▶ TASK STATEMENT:
The entries below contain pictures, which are to be left out; write out exactly, and only, the lines from the line with "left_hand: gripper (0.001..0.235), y" up to and including the line with "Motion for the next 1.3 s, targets".

----

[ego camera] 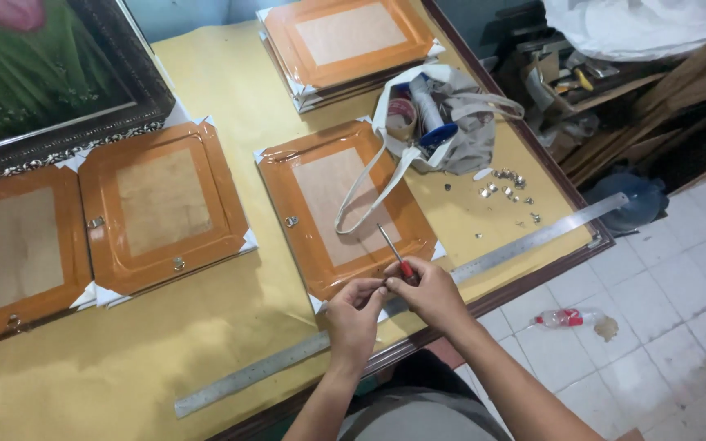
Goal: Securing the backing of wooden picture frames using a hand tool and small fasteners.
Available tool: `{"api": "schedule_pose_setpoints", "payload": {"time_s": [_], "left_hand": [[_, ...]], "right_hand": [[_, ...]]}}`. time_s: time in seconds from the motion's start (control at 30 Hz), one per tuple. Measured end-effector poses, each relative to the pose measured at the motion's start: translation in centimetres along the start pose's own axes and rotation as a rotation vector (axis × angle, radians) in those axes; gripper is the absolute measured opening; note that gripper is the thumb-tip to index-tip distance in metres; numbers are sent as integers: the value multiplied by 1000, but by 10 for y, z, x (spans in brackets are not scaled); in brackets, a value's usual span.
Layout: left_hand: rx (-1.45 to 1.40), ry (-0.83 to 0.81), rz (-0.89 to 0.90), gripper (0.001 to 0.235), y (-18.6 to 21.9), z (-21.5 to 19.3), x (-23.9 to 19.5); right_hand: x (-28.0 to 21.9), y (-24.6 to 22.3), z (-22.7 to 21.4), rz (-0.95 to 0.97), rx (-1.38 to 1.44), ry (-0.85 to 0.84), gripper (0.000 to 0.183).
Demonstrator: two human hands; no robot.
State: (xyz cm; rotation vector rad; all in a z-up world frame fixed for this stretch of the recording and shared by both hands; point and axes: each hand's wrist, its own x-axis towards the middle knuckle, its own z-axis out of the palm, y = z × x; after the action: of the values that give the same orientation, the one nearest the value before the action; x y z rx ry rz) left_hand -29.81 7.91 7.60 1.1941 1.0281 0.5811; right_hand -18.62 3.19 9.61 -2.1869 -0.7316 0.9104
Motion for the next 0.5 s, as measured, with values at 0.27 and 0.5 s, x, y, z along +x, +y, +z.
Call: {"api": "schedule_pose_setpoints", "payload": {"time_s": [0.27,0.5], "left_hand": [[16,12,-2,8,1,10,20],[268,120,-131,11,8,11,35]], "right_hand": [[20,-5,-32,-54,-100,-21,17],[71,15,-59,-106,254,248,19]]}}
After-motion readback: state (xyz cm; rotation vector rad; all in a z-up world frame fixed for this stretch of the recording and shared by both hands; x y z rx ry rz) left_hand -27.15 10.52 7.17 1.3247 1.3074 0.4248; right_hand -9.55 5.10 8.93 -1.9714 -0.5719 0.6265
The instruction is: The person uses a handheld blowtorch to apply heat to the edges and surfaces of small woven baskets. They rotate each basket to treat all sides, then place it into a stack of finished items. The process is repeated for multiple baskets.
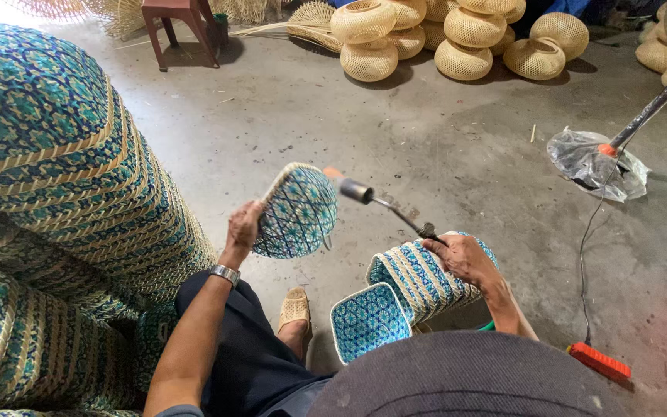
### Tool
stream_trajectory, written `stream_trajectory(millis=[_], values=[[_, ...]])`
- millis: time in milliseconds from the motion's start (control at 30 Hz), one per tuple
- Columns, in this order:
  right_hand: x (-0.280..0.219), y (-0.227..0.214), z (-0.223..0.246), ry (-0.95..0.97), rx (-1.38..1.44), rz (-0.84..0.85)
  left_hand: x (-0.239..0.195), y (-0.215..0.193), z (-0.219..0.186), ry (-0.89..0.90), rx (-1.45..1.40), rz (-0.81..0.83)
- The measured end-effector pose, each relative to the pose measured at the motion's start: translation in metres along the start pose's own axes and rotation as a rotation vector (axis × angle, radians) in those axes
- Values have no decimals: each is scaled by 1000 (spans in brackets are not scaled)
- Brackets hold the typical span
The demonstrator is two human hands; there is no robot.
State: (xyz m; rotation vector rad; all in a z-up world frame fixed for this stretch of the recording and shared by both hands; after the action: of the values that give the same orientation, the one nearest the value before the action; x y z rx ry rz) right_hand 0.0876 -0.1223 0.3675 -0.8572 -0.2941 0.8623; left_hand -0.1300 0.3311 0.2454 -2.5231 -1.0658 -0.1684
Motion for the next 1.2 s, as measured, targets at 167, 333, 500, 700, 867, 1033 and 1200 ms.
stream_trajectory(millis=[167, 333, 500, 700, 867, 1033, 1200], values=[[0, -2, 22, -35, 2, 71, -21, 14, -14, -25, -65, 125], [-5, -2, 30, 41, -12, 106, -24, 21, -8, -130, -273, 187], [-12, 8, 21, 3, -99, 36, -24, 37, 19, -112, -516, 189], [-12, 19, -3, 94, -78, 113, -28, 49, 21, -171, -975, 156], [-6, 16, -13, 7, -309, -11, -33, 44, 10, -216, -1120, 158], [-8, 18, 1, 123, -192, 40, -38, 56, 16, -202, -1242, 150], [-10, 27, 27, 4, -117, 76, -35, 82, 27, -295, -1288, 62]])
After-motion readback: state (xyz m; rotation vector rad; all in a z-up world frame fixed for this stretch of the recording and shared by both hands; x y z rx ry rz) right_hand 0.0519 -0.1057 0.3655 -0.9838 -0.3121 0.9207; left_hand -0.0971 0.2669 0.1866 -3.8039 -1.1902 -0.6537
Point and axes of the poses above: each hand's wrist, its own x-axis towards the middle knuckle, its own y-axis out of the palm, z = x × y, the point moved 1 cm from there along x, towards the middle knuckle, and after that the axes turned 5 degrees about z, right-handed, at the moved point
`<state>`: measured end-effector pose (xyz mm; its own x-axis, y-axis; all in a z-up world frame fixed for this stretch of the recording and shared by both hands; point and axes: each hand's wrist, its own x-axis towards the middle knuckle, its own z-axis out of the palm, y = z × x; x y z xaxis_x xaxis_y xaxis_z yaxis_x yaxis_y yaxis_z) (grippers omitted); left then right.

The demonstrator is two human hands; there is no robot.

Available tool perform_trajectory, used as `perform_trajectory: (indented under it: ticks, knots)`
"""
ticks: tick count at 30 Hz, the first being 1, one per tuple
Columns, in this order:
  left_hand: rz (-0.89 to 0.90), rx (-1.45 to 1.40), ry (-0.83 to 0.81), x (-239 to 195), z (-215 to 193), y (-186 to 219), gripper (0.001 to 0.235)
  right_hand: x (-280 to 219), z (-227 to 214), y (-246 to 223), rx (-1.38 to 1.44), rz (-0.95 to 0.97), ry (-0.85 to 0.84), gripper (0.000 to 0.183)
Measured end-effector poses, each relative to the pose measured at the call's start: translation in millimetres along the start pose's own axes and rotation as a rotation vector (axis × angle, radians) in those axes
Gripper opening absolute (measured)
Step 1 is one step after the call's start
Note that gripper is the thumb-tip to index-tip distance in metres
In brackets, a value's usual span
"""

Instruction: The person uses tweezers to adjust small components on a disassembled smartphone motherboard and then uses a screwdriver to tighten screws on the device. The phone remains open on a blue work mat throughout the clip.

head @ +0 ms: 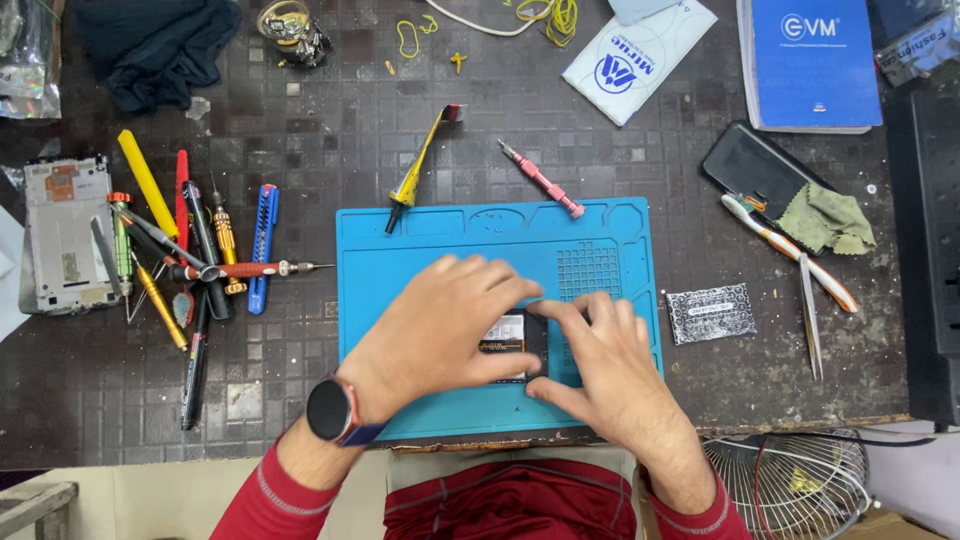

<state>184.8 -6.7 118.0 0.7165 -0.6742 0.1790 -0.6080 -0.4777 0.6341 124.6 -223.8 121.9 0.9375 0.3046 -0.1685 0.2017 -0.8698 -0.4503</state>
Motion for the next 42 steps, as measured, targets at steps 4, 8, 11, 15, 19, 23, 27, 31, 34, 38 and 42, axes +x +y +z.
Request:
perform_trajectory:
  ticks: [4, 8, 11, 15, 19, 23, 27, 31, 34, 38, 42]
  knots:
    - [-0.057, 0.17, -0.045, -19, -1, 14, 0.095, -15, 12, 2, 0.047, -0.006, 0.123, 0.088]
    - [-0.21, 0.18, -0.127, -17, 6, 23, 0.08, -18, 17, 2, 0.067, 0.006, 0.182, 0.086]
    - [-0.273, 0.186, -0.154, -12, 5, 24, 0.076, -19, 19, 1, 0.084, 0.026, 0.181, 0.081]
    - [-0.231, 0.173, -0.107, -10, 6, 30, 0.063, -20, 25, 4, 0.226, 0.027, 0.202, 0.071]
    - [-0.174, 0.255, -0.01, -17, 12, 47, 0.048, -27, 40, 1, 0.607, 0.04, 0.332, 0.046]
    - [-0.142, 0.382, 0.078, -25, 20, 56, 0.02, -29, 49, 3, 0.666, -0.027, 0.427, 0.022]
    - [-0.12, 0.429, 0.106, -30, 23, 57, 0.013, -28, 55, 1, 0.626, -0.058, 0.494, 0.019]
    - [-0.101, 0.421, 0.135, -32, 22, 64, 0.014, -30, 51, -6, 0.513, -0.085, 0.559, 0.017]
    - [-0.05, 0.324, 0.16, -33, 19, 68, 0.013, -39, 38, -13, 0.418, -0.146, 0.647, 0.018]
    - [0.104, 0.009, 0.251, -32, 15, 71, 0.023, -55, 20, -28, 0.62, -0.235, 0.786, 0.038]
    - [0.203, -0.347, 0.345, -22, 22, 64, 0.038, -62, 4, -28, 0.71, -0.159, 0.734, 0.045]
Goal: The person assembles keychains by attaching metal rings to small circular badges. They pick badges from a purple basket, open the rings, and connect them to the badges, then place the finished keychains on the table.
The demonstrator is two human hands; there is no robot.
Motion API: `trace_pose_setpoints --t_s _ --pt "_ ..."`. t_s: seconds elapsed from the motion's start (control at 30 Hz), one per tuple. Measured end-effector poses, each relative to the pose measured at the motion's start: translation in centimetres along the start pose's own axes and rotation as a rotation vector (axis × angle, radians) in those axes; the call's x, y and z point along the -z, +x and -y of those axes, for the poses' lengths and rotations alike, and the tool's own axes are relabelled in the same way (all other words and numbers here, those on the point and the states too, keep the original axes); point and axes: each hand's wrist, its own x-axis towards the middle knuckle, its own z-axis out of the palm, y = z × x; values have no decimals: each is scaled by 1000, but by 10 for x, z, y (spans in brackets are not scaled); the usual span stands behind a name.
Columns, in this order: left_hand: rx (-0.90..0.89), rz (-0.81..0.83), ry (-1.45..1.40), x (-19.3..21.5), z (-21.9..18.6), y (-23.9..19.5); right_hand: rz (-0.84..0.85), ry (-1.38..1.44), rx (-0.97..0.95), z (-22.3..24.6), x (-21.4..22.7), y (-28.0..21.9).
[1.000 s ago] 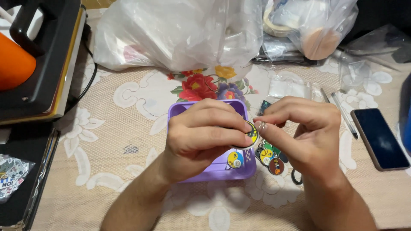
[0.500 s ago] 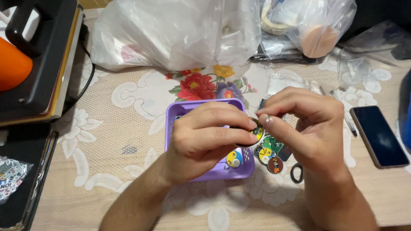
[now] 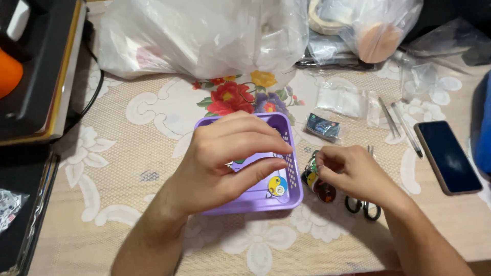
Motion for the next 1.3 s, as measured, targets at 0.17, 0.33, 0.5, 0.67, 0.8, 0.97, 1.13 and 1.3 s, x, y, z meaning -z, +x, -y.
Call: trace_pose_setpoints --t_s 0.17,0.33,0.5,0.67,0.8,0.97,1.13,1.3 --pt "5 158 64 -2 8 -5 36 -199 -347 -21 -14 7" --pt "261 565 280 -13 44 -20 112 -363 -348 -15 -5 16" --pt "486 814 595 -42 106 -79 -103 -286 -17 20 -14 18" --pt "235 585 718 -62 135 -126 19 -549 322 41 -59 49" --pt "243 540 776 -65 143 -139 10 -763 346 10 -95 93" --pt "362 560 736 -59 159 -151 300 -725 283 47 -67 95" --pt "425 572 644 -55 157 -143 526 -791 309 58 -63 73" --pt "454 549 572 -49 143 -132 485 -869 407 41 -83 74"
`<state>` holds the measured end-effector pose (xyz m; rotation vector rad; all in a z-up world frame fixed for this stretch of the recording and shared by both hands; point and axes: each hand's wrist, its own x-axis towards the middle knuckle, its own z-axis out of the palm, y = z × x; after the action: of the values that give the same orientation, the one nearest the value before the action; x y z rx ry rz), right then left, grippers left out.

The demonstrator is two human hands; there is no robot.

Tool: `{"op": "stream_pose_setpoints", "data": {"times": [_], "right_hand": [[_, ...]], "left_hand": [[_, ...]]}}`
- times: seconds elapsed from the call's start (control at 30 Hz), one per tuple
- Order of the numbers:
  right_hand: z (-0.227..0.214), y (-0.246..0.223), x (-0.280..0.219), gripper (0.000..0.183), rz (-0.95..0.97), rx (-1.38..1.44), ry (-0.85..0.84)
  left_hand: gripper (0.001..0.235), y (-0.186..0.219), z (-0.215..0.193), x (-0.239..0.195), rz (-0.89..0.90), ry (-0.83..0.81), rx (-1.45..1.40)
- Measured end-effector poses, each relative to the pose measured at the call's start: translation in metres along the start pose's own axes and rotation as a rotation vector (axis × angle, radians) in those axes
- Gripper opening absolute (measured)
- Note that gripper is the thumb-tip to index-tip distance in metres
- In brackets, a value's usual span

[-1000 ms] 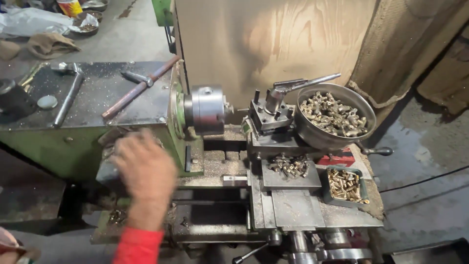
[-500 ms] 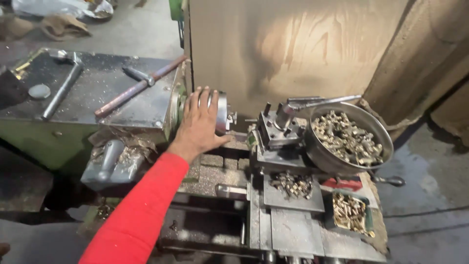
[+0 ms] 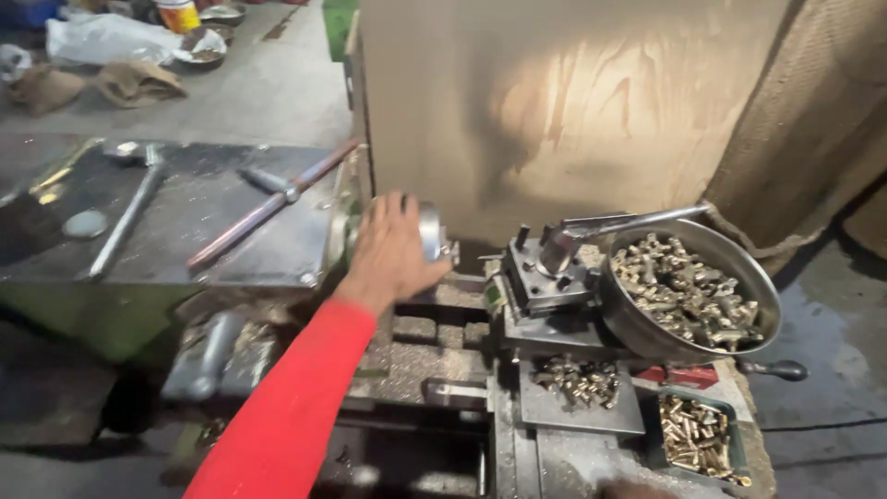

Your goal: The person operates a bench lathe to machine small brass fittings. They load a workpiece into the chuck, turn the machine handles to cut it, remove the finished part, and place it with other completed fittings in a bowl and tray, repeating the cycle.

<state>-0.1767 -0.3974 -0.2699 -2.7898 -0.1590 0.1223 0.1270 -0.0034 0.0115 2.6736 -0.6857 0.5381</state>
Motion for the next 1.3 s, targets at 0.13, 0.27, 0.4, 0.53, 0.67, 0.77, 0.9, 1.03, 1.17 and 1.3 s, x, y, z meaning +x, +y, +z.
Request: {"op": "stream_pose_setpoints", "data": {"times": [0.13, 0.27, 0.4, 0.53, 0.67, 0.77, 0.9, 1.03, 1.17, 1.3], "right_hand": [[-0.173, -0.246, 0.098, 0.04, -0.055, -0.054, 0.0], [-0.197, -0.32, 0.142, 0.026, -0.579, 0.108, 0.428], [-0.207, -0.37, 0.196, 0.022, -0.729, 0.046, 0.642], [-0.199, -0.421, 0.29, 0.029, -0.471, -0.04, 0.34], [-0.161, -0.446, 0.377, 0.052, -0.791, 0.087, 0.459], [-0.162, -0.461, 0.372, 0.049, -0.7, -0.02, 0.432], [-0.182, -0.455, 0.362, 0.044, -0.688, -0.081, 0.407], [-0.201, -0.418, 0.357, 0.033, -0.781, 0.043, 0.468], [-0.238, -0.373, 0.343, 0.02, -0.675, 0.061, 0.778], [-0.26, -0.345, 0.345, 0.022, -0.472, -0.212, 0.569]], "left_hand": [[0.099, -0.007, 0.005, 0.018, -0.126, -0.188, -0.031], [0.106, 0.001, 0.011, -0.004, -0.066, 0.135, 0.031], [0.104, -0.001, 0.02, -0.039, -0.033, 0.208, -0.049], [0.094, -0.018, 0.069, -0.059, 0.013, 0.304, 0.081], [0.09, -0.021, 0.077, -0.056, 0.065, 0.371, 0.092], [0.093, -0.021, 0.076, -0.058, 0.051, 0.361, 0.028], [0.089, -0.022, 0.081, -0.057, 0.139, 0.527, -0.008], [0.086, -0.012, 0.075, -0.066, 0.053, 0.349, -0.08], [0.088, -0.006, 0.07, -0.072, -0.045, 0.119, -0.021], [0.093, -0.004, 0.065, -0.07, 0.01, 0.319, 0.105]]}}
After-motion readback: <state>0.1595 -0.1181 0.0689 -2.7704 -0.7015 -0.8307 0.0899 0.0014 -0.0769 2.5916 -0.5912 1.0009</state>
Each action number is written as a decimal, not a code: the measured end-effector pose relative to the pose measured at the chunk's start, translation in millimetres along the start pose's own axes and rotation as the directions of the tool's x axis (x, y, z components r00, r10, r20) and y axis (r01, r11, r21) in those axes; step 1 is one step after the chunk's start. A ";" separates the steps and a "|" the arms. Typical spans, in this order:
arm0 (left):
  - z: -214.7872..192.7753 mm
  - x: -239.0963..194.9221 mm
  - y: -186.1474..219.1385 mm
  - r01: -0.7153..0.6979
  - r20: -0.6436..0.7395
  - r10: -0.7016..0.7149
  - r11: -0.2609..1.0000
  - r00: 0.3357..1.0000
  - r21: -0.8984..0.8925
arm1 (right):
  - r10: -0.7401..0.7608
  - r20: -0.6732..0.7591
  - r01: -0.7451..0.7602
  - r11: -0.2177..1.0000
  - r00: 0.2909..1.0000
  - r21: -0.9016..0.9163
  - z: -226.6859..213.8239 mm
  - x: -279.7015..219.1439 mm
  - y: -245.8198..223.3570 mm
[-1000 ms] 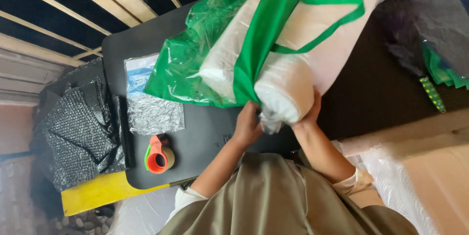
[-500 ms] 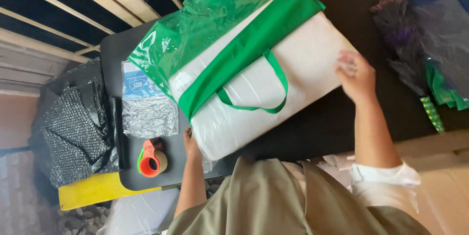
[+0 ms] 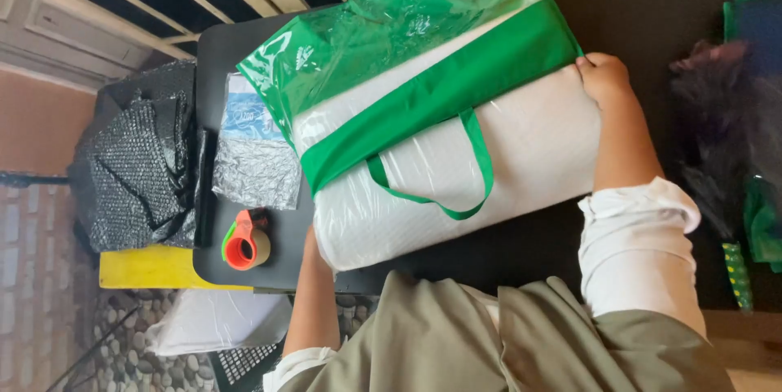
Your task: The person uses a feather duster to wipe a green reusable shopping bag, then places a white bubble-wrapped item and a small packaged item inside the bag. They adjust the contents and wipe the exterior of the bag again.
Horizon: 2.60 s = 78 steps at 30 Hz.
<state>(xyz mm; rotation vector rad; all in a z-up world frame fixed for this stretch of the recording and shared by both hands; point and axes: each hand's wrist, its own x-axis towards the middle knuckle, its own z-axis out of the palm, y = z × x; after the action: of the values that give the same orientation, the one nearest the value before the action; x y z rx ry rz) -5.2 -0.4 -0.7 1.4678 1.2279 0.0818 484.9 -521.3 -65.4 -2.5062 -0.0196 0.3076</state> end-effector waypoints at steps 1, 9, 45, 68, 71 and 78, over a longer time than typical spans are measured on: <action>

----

▶ YOUR SOLUTION:
  left_hand: gripper (0.001..0.235), y (-0.186..0.219), z (-0.215..0.193), x (-0.239..0.195), rz (-0.89..0.90), ry (-0.83..0.81), rx (-1.45..1.40)
- Measured end-effector poses, each relative to the pose measured at the call's start: translation in metres along the start pose's own axes and rotation as a rotation vector (axis × angle, radians) in those axes
- Gripper opening absolute (measured)
- Note that gripper is the thumb-tip to index-tip distance in metres
- In brackets, a value's usual span

[-1000 ms] 
[-500 ms] 
[+0 ms] 

Your goal: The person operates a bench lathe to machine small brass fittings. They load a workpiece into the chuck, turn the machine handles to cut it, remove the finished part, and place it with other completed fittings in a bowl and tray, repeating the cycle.

<state>-0.1767 -0.3974 -0.2699 -2.7898 -0.1590 0.1223 0.1270 -0.0034 0.0115 2.6736 -0.6857 0.5381</state>
Motion for the next 1.3 s, targets at 0.13, 0.27, 0.4, 0.53, 0.67, 0.77, 0.9, 1.03, 1.17 and 1.3 s, x, y, z meaning +x, +y, +z.

That is the complete answer.